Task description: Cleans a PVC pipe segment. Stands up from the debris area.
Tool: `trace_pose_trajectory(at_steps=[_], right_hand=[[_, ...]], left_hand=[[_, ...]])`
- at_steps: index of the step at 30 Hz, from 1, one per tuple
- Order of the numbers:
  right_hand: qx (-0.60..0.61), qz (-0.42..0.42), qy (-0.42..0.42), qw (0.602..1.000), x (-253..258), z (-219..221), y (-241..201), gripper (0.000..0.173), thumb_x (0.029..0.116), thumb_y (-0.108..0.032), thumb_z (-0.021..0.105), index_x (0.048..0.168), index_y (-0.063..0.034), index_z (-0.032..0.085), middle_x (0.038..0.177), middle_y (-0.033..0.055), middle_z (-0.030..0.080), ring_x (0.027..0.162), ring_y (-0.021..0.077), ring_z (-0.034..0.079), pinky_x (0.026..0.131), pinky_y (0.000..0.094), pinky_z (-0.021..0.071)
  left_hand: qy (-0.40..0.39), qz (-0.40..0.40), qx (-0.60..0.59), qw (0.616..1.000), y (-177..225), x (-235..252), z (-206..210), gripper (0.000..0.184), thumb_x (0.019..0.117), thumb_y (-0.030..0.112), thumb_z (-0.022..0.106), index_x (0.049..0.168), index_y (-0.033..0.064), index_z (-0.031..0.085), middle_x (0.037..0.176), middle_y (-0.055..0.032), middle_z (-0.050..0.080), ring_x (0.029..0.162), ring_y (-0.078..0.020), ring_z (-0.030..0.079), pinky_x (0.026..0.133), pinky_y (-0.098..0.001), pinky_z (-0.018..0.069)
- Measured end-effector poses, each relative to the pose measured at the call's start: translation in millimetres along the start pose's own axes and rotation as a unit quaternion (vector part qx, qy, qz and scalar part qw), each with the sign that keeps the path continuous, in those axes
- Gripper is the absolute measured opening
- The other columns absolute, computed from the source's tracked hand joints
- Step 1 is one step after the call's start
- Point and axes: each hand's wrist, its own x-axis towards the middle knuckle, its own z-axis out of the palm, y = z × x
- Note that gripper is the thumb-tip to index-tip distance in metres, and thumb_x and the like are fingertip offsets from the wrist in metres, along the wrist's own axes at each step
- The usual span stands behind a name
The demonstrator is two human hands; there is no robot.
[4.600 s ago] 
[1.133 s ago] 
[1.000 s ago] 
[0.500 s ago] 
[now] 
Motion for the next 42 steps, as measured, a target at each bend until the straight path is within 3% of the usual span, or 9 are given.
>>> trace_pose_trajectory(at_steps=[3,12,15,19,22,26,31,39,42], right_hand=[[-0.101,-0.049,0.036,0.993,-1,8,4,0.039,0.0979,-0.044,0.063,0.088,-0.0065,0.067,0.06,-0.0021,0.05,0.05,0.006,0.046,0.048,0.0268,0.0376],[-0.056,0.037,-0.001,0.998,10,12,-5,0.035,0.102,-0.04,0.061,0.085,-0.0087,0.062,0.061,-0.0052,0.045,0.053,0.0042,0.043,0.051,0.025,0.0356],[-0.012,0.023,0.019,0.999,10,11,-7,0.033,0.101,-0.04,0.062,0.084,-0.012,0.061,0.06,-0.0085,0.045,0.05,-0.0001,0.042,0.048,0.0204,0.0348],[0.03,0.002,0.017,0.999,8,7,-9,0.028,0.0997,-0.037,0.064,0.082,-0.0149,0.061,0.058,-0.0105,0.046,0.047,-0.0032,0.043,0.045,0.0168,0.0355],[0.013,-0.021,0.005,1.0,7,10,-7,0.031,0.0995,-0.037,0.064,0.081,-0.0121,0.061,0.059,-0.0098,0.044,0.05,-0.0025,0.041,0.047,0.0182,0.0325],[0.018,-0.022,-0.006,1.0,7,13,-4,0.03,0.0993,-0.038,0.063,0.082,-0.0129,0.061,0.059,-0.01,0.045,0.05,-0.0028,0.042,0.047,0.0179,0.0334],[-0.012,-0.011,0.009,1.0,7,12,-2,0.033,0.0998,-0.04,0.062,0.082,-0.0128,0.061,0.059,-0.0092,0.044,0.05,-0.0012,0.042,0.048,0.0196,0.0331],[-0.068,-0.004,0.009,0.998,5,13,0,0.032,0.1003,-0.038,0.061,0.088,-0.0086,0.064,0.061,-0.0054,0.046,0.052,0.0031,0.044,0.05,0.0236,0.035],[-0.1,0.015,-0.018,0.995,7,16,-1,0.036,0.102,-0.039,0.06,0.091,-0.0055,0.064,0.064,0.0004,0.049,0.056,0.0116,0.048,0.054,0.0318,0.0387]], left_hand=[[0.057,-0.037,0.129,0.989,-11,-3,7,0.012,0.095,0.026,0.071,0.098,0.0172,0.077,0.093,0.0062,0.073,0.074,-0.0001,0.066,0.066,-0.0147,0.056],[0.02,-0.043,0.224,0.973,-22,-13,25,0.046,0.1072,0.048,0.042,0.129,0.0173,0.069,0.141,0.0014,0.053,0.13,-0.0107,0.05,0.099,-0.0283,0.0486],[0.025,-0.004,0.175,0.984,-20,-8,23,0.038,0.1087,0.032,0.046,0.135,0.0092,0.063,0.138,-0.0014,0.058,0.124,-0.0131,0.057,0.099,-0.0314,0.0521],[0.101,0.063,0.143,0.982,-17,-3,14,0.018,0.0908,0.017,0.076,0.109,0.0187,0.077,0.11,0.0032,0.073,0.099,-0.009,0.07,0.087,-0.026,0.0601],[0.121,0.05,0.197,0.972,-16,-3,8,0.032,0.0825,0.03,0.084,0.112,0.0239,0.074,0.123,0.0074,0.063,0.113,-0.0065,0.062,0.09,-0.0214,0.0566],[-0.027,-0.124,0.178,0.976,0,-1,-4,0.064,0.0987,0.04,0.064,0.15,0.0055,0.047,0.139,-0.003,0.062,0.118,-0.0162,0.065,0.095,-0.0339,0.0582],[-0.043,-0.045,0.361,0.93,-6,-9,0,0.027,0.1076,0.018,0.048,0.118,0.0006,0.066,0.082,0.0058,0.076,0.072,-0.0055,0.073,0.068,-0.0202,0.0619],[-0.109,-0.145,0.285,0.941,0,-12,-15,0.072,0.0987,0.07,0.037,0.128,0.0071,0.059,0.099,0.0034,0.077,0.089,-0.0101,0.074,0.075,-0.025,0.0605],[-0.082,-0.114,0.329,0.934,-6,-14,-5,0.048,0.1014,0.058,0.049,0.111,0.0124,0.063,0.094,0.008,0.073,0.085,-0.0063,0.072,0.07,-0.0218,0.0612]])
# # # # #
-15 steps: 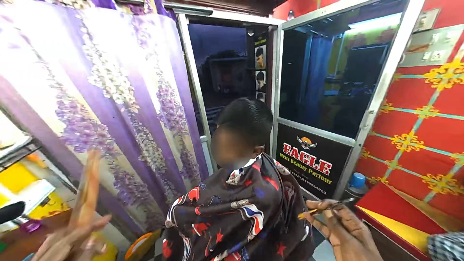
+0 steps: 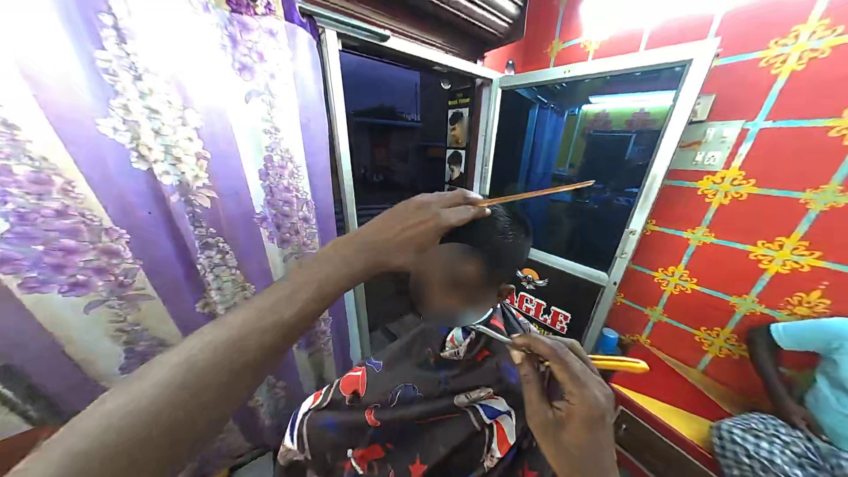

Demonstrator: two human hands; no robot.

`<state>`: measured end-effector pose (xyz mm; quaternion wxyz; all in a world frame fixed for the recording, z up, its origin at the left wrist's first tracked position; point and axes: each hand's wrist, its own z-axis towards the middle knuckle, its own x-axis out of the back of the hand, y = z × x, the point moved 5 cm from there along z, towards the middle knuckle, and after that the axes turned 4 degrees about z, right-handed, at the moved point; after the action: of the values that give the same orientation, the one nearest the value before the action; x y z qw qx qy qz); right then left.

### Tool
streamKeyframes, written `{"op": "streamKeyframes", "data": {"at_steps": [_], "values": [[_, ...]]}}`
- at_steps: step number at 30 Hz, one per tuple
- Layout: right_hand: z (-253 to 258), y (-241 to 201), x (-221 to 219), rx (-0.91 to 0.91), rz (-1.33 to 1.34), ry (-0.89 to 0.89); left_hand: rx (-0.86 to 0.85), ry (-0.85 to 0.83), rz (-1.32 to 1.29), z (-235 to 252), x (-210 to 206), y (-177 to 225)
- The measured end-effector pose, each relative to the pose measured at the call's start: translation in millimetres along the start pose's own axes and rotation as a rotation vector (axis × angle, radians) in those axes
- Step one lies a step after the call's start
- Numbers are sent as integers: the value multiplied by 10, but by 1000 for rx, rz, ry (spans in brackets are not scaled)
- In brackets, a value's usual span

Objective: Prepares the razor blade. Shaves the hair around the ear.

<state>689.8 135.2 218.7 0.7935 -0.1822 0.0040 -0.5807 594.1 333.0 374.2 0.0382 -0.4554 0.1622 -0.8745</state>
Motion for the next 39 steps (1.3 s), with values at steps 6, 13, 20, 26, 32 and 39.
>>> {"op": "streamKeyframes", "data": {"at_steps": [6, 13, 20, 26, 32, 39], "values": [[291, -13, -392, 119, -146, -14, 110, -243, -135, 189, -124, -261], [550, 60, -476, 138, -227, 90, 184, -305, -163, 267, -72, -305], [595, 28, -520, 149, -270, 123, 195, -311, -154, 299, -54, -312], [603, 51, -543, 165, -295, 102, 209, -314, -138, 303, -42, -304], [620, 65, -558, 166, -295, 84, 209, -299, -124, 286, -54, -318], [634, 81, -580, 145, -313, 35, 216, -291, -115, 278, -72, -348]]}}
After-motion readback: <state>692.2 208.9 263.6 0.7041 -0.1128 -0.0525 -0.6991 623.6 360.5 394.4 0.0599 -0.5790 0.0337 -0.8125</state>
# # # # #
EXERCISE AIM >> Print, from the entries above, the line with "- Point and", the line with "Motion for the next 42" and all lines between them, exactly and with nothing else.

EXERCISE ANSWER >>
- Point and axes: each hand's wrist, its own x-axis towards the middle knuckle, its own z-axis out of the palm, y = z × x
- Note that gripper is the thumb-tip to index-tip distance in metres, and thumb_x and the like are fingertip offsets from the wrist in metres, along the wrist's own axes at each step
- The usual span stands behind a name
The demonstrator is two human hands; there is no robot.
[4.600 s ago] 
[1.133 s ago] 
[1.000 s ago] 
[0.500 s ago] 
[now] 
Motion for the next 42 steps, as measured, a target at each bend until the straight path is within 3% of the usual span, or 9 are given.

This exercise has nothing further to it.